(Material supplied Opens)

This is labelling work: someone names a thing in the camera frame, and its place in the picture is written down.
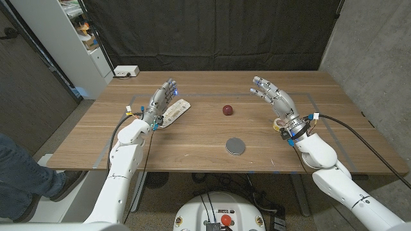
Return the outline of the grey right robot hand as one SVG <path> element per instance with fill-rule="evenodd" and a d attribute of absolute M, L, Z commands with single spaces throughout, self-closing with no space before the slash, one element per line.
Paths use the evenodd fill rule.
<path fill-rule="evenodd" d="M 299 142 L 308 137 L 309 126 L 300 118 L 293 99 L 283 90 L 264 78 L 255 76 L 253 83 L 259 89 L 250 89 L 251 93 L 262 98 L 272 106 L 274 113 L 285 123 L 285 129 L 291 140 Z"/>

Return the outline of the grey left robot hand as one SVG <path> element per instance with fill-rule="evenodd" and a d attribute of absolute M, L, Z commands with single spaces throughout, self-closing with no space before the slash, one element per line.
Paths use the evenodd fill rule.
<path fill-rule="evenodd" d="M 144 111 L 142 120 L 149 125 L 154 124 L 155 120 L 163 115 L 168 108 L 168 105 L 177 94 L 177 82 L 173 78 L 169 78 L 160 86 L 154 95 L 150 98 L 149 104 Z"/>

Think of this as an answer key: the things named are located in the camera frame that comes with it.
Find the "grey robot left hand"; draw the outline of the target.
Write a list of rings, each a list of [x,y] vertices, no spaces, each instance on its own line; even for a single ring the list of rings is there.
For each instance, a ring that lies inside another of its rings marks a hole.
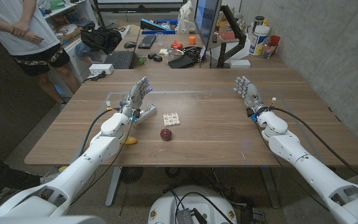
[[[122,114],[131,117],[134,111],[140,108],[144,96],[152,91],[152,87],[149,87],[149,85],[149,79],[143,77],[131,87],[126,97],[123,99],[121,106]]]

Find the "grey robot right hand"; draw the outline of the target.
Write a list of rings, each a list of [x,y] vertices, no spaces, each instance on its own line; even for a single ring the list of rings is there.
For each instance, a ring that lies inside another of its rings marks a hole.
[[[257,87],[248,78],[237,77],[234,91],[244,100],[248,117],[257,118],[261,113],[267,111]]]

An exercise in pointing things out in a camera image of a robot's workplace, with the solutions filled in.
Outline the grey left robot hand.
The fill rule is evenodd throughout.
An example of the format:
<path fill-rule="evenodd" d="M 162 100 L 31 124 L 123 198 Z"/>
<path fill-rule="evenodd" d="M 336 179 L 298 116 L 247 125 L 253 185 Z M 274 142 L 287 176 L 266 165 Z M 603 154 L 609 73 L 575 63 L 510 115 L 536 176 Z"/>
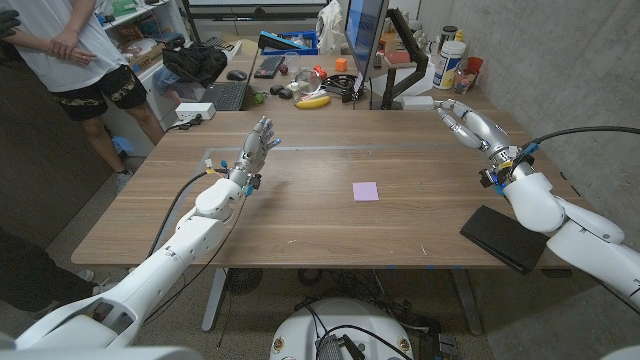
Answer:
<path fill-rule="evenodd" d="M 281 143 L 280 138 L 271 141 L 274 134 L 272 120 L 263 116 L 247 135 L 228 179 L 240 187 L 248 184 L 264 166 L 268 152 Z"/>

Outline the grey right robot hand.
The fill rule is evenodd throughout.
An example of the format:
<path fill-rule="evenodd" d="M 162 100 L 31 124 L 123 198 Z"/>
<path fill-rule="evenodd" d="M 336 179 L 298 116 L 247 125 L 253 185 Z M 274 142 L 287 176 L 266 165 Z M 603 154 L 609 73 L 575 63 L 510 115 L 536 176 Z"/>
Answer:
<path fill-rule="evenodd" d="M 465 146 L 480 150 L 494 167 L 516 166 L 519 148 L 493 120 L 474 111 L 466 104 L 448 99 L 434 100 L 433 106 L 441 120 Z"/>

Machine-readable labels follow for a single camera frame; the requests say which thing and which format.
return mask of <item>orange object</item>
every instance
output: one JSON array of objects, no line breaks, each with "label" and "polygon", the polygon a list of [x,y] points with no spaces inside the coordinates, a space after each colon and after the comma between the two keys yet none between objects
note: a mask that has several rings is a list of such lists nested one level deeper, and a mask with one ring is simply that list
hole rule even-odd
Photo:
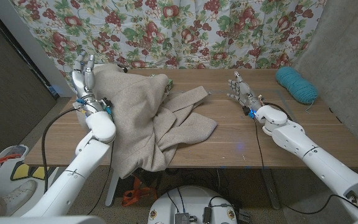
[{"label": "orange object", "polygon": [[134,182],[134,189],[128,190],[124,193],[124,198],[122,199],[121,205],[123,207],[132,205],[133,203],[136,203],[138,200],[140,200],[142,197],[148,196],[150,194],[154,195],[154,199],[157,199],[157,193],[155,191],[155,188],[153,187],[143,187],[140,188],[140,185],[142,182],[139,180],[139,178],[135,177]]},{"label": "orange object", "polygon": [[20,154],[12,154],[9,156],[4,156],[0,158],[0,163],[6,162],[8,159],[16,159],[16,158],[20,158],[22,157],[22,155]]}]

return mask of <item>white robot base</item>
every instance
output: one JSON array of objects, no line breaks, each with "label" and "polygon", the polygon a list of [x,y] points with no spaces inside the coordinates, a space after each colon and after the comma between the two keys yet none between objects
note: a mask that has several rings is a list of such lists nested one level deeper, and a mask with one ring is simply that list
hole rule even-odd
[{"label": "white robot base", "polygon": [[[148,224],[186,224],[186,223],[203,223],[204,209],[208,207],[211,201],[211,221],[210,223],[237,224],[234,209],[231,206],[214,207],[217,205],[230,205],[230,203],[221,198],[220,195],[213,190],[199,186],[182,186],[172,189],[162,195],[152,205],[149,213]],[[193,222],[188,218],[183,218],[183,213],[188,213],[188,217],[192,217]]]}]

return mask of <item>wooden table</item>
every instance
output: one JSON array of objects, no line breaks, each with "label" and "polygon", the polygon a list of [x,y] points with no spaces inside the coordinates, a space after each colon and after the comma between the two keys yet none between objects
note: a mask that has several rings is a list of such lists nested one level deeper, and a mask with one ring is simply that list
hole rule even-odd
[{"label": "wooden table", "polygon": [[[300,123],[306,134],[320,147],[338,158],[345,165],[358,169],[358,141],[347,128],[330,112],[328,106],[317,99],[309,110],[307,105],[298,103],[275,80],[274,69],[239,70],[239,73],[254,90],[255,94],[265,98],[266,102],[283,107]],[[234,79],[234,70],[130,70],[139,75],[164,73],[173,79],[172,94],[188,91],[203,85],[211,94],[203,105],[194,112],[205,115],[218,122],[213,134],[204,142],[194,145],[180,144],[169,167],[227,167],[261,168],[262,160],[257,144],[255,124],[245,116],[238,102],[226,96],[229,92],[228,79]],[[72,107],[71,99],[64,110]],[[304,168],[302,161],[279,148],[262,131],[258,124],[258,136],[265,167],[268,168]],[[58,119],[49,129],[46,140],[47,162],[50,166],[67,166],[79,141],[85,136],[75,113],[69,113]],[[25,158],[28,165],[42,165],[41,140]],[[102,165],[108,165],[106,158]]]}]

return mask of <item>blue connector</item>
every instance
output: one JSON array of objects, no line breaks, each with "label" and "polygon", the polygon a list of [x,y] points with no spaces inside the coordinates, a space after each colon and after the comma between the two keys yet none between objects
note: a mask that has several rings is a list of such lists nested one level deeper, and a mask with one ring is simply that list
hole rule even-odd
[{"label": "blue connector", "polygon": [[106,111],[107,111],[107,113],[108,113],[108,114],[110,114],[110,115],[111,115],[111,110],[110,110],[110,107],[106,107]]},{"label": "blue connector", "polygon": [[77,102],[85,104],[85,100],[83,100],[83,99],[77,99]]},{"label": "blue connector", "polygon": [[256,113],[256,111],[251,110],[251,112],[248,114],[248,116],[253,119],[253,118],[255,118],[255,113]]}]

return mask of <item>robot finger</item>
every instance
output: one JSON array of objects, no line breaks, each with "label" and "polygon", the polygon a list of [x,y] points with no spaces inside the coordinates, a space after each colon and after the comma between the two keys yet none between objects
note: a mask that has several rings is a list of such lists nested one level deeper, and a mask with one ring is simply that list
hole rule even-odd
[{"label": "robot finger", "polygon": [[236,93],[237,95],[240,95],[240,89],[236,88],[236,87],[233,86],[233,85],[230,86],[230,89],[231,89],[234,93]]},{"label": "robot finger", "polygon": [[239,91],[240,90],[240,87],[238,85],[233,85],[233,84],[230,84],[230,83],[228,83],[227,85],[234,91]]},{"label": "robot finger", "polygon": [[84,65],[84,57],[86,55],[86,51],[82,51],[80,55],[75,59],[73,69],[82,72],[82,68]]},{"label": "robot finger", "polygon": [[88,63],[86,64],[85,69],[84,69],[85,85],[90,90],[92,90],[94,87],[93,67],[94,67],[94,55],[90,55]]},{"label": "robot finger", "polygon": [[236,96],[236,95],[233,95],[233,94],[227,94],[228,97],[230,98],[233,98],[235,100],[237,100],[241,106],[245,106],[245,104],[242,102],[242,100],[240,99],[240,96]]},{"label": "robot finger", "polygon": [[238,82],[233,81],[233,80],[229,80],[229,84],[230,84],[230,85],[234,85],[234,86],[238,86],[238,85],[239,85]]},{"label": "robot finger", "polygon": [[237,71],[234,72],[234,76],[237,78],[237,82],[242,82],[242,78]]}]

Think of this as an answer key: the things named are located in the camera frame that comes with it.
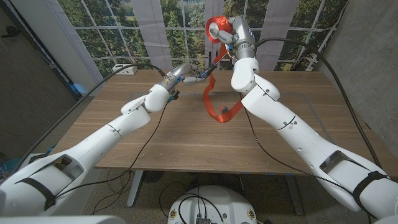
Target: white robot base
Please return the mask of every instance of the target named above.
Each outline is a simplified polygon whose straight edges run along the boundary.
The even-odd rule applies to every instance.
[[[220,214],[211,203],[206,200],[202,201],[196,195],[211,201]],[[199,189],[195,188],[179,197],[170,209],[167,223],[183,224],[180,215],[186,223],[257,223],[253,206],[242,195],[226,187],[215,185],[202,186]]]

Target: orange ribbon
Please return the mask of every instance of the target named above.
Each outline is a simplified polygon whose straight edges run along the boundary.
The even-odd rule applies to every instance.
[[[226,55],[227,50],[225,48],[225,44],[221,44],[220,48],[220,54],[214,59],[213,63],[218,63],[224,55]],[[210,97],[209,97],[209,92],[214,89],[214,85],[216,84],[216,80],[213,76],[213,74],[210,74],[210,83],[209,85],[205,88],[205,91],[203,92],[203,102],[205,103],[205,108],[209,115],[216,119],[220,123],[225,123],[229,120],[231,120],[236,113],[243,107],[241,100],[239,100],[230,110],[228,110],[225,114],[222,115],[217,115],[216,111],[214,110],[213,104],[211,104]]]

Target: red roll of tape
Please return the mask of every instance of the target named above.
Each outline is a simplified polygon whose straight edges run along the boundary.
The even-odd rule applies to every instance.
[[[209,40],[211,42],[219,43],[220,40],[212,38],[211,34],[210,34],[210,24],[213,23],[213,22],[215,24],[217,24],[219,30],[223,30],[223,31],[226,31],[226,32],[229,32],[229,33],[231,33],[231,25],[229,24],[228,19],[225,16],[215,16],[215,17],[210,18],[207,21],[207,23],[206,23],[206,35],[207,35],[207,37],[209,38]]]

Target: electrical outlet
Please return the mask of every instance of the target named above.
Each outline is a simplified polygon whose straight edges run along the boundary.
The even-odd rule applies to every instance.
[[[114,65],[114,67],[112,68],[112,71],[115,72],[117,69],[119,69],[119,68],[121,68],[121,67],[123,67],[123,66],[126,66],[126,65],[128,65],[128,64],[116,64],[116,65]],[[136,67],[136,66],[131,66],[131,67],[128,67],[128,68],[125,68],[125,69],[119,71],[119,72],[117,73],[117,75],[133,75],[133,74],[135,74],[136,72],[137,72],[137,67]]]

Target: floor
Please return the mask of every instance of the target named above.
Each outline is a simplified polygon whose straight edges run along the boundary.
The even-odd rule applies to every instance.
[[[92,98],[84,101],[72,114],[45,138],[36,152],[45,152],[48,148],[57,143],[75,122],[81,112],[87,107]],[[118,176],[123,170],[104,169],[98,180],[106,180]],[[236,175],[232,174],[208,174],[188,172],[164,172],[160,180],[153,183],[144,182],[139,192],[137,202],[133,208],[126,206],[128,190],[132,177],[127,183],[129,176],[122,177],[122,184],[126,190],[119,198],[118,195],[102,200],[96,209],[101,209],[116,202],[108,208],[96,212],[96,215],[116,215],[126,223],[167,223],[167,218],[159,207],[159,195],[169,183],[179,181],[188,187],[193,179],[198,176],[198,185],[224,185],[239,193],[242,193],[240,182]],[[285,181],[281,175],[240,175],[246,193],[246,198],[254,207],[257,219],[260,222],[265,220],[273,224],[278,223],[367,223],[368,218],[364,212],[352,212],[340,205],[333,199],[318,183],[317,180],[299,176],[296,177],[300,191],[305,215],[298,216],[290,201],[290,196]],[[83,214],[90,215],[95,205],[104,197],[114,194],[121,188],[120,179],[107,184],[98,184],[94,187],[90,199],[86,204]],[[174,201],[185,193],[182,187],[176,185],[174,188],[167,188],[162,195],[162,205],[165,213],[169,212]]]

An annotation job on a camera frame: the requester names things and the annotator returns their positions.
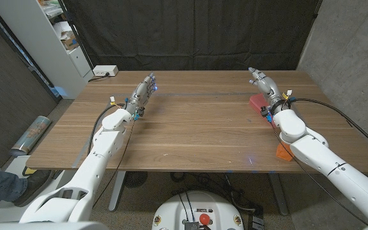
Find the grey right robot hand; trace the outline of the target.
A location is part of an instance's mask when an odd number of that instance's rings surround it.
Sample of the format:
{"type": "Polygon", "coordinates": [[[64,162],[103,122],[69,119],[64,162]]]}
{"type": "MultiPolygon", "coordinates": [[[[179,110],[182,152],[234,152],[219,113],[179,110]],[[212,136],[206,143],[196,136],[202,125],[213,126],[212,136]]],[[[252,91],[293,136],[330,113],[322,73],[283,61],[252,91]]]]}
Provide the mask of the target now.
{"type": "Polygon", "coordinates": [[[286,102],[286,99],[281,95],[280,90],[271,77],[266,76],[261,70],[253,67],[249,67],[248,71],[252,76],[249,82],[256,85],[263,94],[264,99],[269,105],[268,110],[272,115],[276,115],[276,113],[282,110],[290,109],[289,103],[286,102]]]}

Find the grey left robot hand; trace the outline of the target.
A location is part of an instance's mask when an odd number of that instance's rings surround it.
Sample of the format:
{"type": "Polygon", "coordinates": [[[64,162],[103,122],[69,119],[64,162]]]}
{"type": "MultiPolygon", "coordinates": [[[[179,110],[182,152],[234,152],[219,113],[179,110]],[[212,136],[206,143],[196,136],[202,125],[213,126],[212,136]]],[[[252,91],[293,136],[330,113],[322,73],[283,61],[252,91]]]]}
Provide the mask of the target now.
{"type": "Polygon", "coordinates": [[[139,83],[132,93],[132,96],[126,101],[125,110],[128,111],[134,120],[144,116],[145,106],[151,95],[158,89],[156,77],[153,72],[139,83]]]}

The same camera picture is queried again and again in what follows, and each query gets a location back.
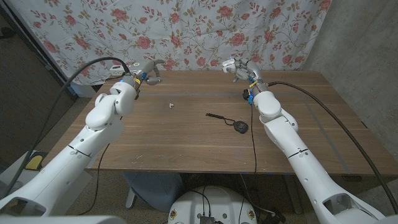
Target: floral curtain
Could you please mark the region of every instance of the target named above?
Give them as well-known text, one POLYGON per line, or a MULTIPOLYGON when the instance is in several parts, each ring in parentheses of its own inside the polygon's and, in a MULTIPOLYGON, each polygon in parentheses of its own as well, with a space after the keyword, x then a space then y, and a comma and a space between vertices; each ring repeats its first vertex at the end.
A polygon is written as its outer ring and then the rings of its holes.
MULTIPOLYGON (((163 70, 219 70, 230 56, 262 70, 298 70, 331 0, 13 0, 66 76, 98 57, 160 58, 163 70)), ((101 62, 74 81, 100 84, 117 62, 101 62)))

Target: blue clamp
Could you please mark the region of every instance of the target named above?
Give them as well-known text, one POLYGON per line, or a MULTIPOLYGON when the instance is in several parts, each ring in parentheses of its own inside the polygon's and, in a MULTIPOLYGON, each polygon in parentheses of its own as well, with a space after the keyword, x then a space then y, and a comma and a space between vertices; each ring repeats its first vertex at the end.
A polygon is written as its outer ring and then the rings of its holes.
POLYGON ((249 96, 248 102, 250 105, 253 104, 253 96, 252 95, 249 96))
POLYGON ((147 78, 147 73, 146 72, 143 72, 142 74, 141 74, 141 80, 145 80, 147 78))

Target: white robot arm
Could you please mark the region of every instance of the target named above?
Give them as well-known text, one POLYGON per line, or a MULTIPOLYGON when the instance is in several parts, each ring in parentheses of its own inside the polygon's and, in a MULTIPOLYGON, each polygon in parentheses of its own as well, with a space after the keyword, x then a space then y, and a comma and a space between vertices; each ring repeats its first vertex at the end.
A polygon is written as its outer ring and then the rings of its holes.
POLYGON ((161 60, 135 63, 126 75, 110 89, 110 95, 100 94, 95 107, 86 117, 86 126, 76 138, 49 162, 30 182, 0 200, 0 215, 40 216, 56 214, 60 198, 107 144, 123 132, 122 116, 132 113, 141 82, 149 85, 161 82, 157 63, 161 60), (156 77, 148 75, 155 71, 156 77))
POLYGON ((270 140, 282 150, 303 185, 321 223, 376 223, 385 216, 355 197, 328 175, 297 134, 296 120, 282 109, 279 101, 262 81, 258 66, 250 61, 231 58, 223 63, 224 72, 237 79, 249 80, 249 102, 260 112, 260 122, 270 140))

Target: keychain
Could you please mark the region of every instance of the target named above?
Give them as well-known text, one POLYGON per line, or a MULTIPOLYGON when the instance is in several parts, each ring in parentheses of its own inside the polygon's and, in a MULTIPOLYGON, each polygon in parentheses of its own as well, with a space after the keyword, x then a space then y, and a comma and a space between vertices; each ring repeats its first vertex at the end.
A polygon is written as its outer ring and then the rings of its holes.
POLYGON ((246 131, 248 131, 248 128, 249 128, 248 124, 246 124, 243 121, 235 121, 235 120, 224 118, 223 116, 215 115, 215 114, 211 114, 211 113, 207 113, 206 116, 211 116, 211 117, 214 117, 214 118, 223 119, 224 122, 227 125, 234 126, 235 131, 237 131, 237 132, 239 132, 241 134, 244 134, 246 131), (233 123, 232 124, 228 124, 226 122, 226 120, 233 121, 233 123))

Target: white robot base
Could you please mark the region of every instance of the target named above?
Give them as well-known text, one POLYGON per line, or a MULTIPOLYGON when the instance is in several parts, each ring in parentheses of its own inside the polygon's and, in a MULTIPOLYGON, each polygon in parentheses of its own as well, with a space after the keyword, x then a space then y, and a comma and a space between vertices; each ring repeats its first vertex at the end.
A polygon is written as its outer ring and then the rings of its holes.
POLYGON ((189 191, 174 202, 170 209, 168 224, 257 223, 252 205, 242 195, 226 187, 206 186, 204 195, 209 200, 209 210, 206 198, 202 198, 203 188, 204 186, 193 189, 199 193, 189 191))

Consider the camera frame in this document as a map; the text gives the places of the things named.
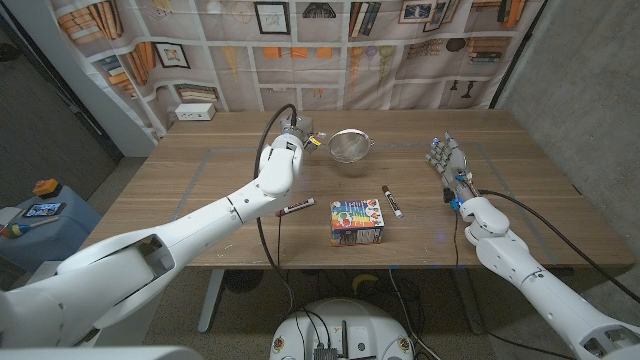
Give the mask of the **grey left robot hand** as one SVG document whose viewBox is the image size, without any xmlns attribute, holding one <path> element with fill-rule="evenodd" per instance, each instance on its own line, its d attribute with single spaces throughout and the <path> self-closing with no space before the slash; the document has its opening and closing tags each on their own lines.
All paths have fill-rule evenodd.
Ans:
<svg viewBox="0 0 640 360">
<path fill-rule="evenodd" d="M 324 132 L 316 132 L 311 117 L 297 115 L 296 124 L 292 124 L 292 115 L 285 115 L 279 118 L 278 123 L 282 133 L 290 133 L 298 137 L 307 153 L 312 153 L 318 149 L 326 134 Z"/>
</svg>

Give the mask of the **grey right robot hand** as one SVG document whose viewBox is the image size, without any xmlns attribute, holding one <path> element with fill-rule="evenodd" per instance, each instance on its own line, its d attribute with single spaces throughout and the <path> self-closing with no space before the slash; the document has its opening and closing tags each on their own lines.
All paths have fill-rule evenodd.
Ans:
<svg viewBox="0 0 640 360">
<path fill-rule="evenodd" d="M 433 139 L 426 159 L 441 176 L 446 202 L 456 200 L 462 204 L 478 196 L 466 154 L 449 132 L 442 139 Z"/>
</svg>

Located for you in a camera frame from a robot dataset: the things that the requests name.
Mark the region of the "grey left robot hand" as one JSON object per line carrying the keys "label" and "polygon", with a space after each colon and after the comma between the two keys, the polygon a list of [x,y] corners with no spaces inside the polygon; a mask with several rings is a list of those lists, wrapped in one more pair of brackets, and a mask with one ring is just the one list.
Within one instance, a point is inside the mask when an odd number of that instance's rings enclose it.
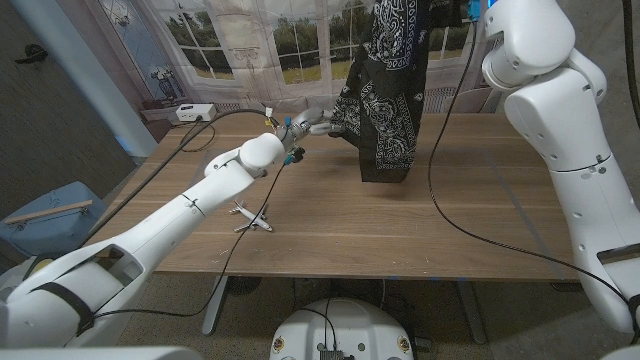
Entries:
{"label": "grey left robot hand", "polygon": [[309,108],[288,125],[276,127],[275,135],[282,142],[286,152],[292,151],[306,136],[338,135],[346,130],[344,125],[331,121],[333,112],[321,108]]}

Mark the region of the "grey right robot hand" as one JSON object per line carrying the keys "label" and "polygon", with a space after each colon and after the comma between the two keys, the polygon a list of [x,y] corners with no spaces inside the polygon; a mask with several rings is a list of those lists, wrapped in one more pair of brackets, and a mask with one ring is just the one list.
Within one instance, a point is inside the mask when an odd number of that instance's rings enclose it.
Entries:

(Material supplied Closes)

= Directions for this task =
For each line of the data that includes the word "carrying", return a copy of it.

= Result of the exercise =
Mark the region of the "grey left robot hand" as one JSON object per line carrying the keys "label" and "polygon", with a space after each colon and after the comma between the two keys, the polygon a list of [x,y] corners with no spaces inside the polygon; a mask with several rings is a list of those lists, wrapped in one more pair of brackets, and a mask with one ring is just the one list.
Mark the region of the "grey right robot hand" as one JSON object per line carrying the keys "label" and "polygon", with a space after each colon and after the comma between the two keys, the polygon a list of [x,y] corners with no spaces inside the polygon; a mask with several rings is a list of those lists, wrapped in one more pair of brackets, and a mask with one ring is just the one list.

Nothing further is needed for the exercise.